## What is required:
Only a slice of the listing below is wanted. Retype the lines from the one containing "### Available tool" through the one containing "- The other", exactly, both ends included.

Recorded data Block Start

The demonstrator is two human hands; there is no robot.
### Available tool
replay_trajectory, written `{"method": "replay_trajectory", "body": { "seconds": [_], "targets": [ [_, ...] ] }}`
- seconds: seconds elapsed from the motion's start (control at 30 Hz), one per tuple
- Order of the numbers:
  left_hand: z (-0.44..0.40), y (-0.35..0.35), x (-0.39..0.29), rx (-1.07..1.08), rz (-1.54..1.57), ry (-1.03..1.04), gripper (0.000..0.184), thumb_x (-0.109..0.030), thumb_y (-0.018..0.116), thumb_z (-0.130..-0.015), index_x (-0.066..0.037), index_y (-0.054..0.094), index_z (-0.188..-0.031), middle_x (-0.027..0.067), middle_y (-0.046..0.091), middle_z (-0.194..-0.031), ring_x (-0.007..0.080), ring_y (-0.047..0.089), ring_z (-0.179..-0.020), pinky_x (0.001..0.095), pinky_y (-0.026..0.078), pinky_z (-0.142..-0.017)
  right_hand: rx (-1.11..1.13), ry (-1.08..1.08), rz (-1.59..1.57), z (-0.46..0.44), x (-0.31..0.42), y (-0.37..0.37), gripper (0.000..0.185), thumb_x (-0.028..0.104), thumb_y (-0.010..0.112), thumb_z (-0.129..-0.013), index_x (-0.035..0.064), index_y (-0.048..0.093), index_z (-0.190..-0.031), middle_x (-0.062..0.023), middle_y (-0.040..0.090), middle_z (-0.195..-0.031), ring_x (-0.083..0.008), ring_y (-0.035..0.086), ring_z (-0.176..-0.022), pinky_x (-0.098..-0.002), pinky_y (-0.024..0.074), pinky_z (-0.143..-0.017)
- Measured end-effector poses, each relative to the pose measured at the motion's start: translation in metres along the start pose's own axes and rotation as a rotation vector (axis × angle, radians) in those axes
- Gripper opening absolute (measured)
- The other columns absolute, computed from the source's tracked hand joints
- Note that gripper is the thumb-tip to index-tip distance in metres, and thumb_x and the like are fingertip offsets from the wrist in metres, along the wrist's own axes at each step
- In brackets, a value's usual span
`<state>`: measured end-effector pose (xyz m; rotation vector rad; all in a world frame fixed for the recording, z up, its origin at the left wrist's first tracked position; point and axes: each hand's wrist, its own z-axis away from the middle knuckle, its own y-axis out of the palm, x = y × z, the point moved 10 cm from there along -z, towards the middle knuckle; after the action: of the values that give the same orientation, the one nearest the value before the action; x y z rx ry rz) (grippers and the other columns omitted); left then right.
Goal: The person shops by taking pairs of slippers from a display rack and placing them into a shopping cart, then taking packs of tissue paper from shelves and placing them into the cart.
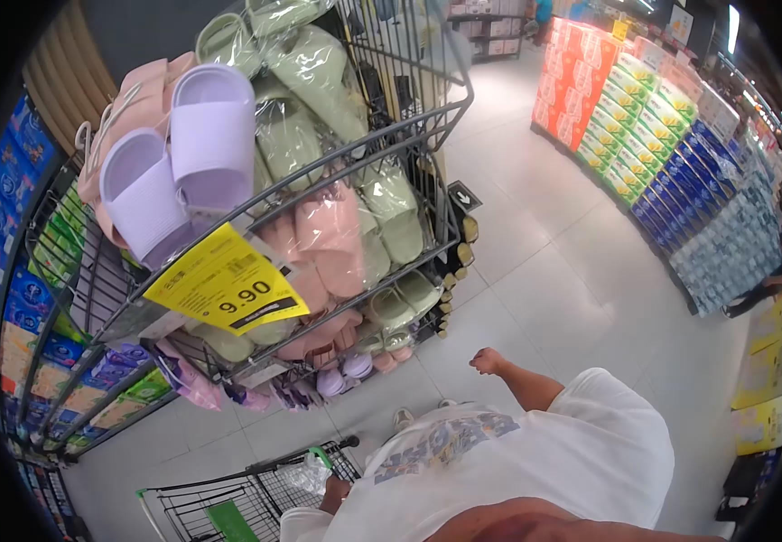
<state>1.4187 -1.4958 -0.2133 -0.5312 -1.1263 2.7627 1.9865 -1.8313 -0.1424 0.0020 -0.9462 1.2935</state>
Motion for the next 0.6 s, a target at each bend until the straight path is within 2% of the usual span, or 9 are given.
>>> {"method": "replay_trajectory", "body": {
  "seconds": [0.03,0.1,0.17,0.23,0.3,0.33,0.37,0.47,0.6],
  "targets": [
    [0.005,0.017,0.001,0.161,0.079,-0.175,0.037,-0.016,0.065,-0.071,0.008,0.062,-0.099,0.0238,0.066,-0.090,0.0283,0.067,-0.089,0.0444,0.052,-0.076,-0.010,-0.222,0.092,-0.009,0.017,-0.012,0.030,0.024,0.061,-0.080,-0.0014,0.067,-0.095,-0.0101,0.067,-0.077,-0.0190,0.067,-0.066,-0.0297,0.0531,-0.058],
    [0.029,0.043,-0.004,0.328,0.180,-0.374,0.039,-0.019,0.066,-0.072,0.007,0.063,-0.101,0.0232,0.067,-0.092,0.0270,0.066,-0.094,0.0463,0.051,-0.082,-0.038,-0.153,0.039,-0.012,0.011,-0.033,0.029,0.023,0.060,-0.081,-0.0006,0.067,-0.095,-0.0093,0.067,-0.076,-0.0184,0.066,-0.065,-0.0293,0.0530,-0.058],
    [0.041,0.029,-0.081,0.179,-0.105,0.520,0.030,-0.015,0.067,-0.073,0.002,0.064,-0.098,0.0208,0.067,-0.088,0.0266,0.068,-0.085,0.0465,0.054,-0.073,-0.046,-0.095,-0.013,-0.029,-0.014,-0.037,0.027,0.022,0.060,-0.081,0.0001,0.067,-0.095,-0.0085,0.067,-0.074,-0.0179,0.066,-0.064,-0.0289,0.0530,-0.058],
    [0.056,0.031,-0.103,0.041,-0.146,0.518,0.023,-0.008,0.065,-0.073,0.000,0.064,-0.094,0.0191,0.067,-0.084,0.0283,0.068,-0.072,0.0419,0.055,-0.057,0.050,-0.603,0.368,-0.039,-0.039,-0.010,0.027,0.024,0.058,-0.082,0.0018,0.067,-0.095,-0.0069,0.068,-0.073,-0.0179,0.066,-0.062,-0.0283,0.0533,-0.058],
    [0.060,0.032,-0.099,0.074,0.231,0.025,0.020,-0.005,0.063,-0.073,0.001,0.063,-0.092,0.0179,0.066,-0.081,0.0295,0.067,-0.063,0.0365,0.053,-0.047,0.292,-0.422,0.773,-0.038,-0.087,0.016,0.031,0.029,0.058,-0.083,0.0025,0.067,-0.095,-0.0066,0.069,-0.079,-0.0193,0.067,-0.066,-0.0295,0.0541,-0.059],
    [0.068,0.035,-0.109,0.097,0.220,-0.012,0.026,-0.006,0.057,-0.074,-0.001,0.065,-0.098,0.0227,0.067,-0.092,0.0361,0.065,-0.092,0.0422,0.051,-0.075,0.284,-0.055,0.528,-0.037,-0.119,0.005,0.033,0.032,0.058,-0.083,0.0027,0.068,-0.096,-0.0074,0.070,-0.083,-0.0196,0.067,-0.069,-0.0307,0.0546,-0.061],
    [0.070,0.036,-0.117,0.079,0.231,-0.023,0.026,-0.006,0.057,-0.074,-0.001,0.065,-0.098,0.0227,0.067,-0.092,0.0361,0.065,-0.092,0.0422,0.051,-0.075,0.274,0.306,0.272,-0.016,-0.151,0.001,0.035,0.034,0.058,-0.084,0.0029,0.068,-0.096,-0.0082,0.071,-0.087,-0.0200,0.068,-0.073,-0.0319,0.0552,-0.062],
    [0.049,0.072,-0.106,0.161,0.081,-0.062,0.019,-0.016,0.062,-0.070,-0.001,0.070,-0.080,0.0196,0.068,-0.074,0.0334,0.068,-0.074,0.0424,0.053,-0.068,0.327,0.359,0.263,0.012,-0.169,0.011,0.035,0.035,0.058,-0.084,0.0030,0.068,-0.096,-0.0106,0.070,-0.091,-0.0206,0.069,-0.079,-0.0345,0.0558,-0.064],
    [0.081,0.070,-0.133,0.238,0.096,-0.141,0.028,-0.017,0.059,-0.069,0.003,0.069,-0.086,0.0238,0.067,-0.082,0.0356,0.067,-0.083,0.0419,0.053,-0.074,0.337,0.371,0.177,0.029,-0.171,0.017,0.033,0.032,0.056,-0.085,0.0021,0.068,-0.093,-0.0121,0.069,-0.085,-0.0212,0.069,-0.077,-0.0357,0.0562,-0.065]
  ]
}}
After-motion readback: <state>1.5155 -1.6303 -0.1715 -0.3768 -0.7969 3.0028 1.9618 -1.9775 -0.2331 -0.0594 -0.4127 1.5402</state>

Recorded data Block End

## Result of the task:
### Available tool
replay_trajectory, written `{"method": "replay_trajectory", "body": { "seconds": [_], "targets": [ [_, ...] ] }}`
- seconds: seconds elapsed from the motion's start (control at 30 Hz), one per tuple
- Order of the numbers:
  left_hand: z (-0.44..0.40), y (-0.35..0.35), x (-0.39..0.29), rx (-1.07..1.08), rz (-1.54..1.57), ry (-1.03..1.04), gripper (0.000..0.184), thumb_x (-0.109..0.030), thumb_y (-0.018..0.116), thumb_z (-0.130..-0.015), index_x (-0.066..0.037), index_y (-0.054..0.094), index_z (-0.188..-0.031), middle_x (-0.027..0.067), middle_y (-0.046..0.091), middle_z (-0.194..-0.031), ring_x (-0.007..0.080), ring_y (-0.047..0.089), ring_z (-0.179..-0.020), pinky_x (0.001..0.095), pinky_y (-0.026..0.078), pinky_z (-0.142..-0.017)
  right_hand: rx (-1.11..1.13), ry (-1.08..1.08), rz (-1.59..1.57), z (-0.46..0.44), x (-0.31..0.42), y (-0.37..0.37), gripper (0.000..0.185), thumb_x (-0.028..0.104), thumb_y (-0.010..0.112), thumb_z (-0.129..-0.013), index_x (-0.035..0.064), index_y (-0.048..0.093), index_z (-0.190..-0.031), middle_x (-0.062..0.023), middle_y (-0.040..0.090), middle_z (-0.195..-0.031), ring_x (-0.083..0.008), ring_y (-0.035..0.086), ring_z (-0.176..-0.022), pinky_x (-0.098..-0.002), pinky_y (-0.024..0.074), pinky_z (-0.143..-0.017)
- Measured end-effector poses, each relative to the pose measured at the motion's start: translation in metres along the start pose's own axes and rotation as a rotation vector (axis × angle, radians) in those axes
- Gripper opening absolute (measured)
- The other columns absolute, computed from the source's tracked hand joints

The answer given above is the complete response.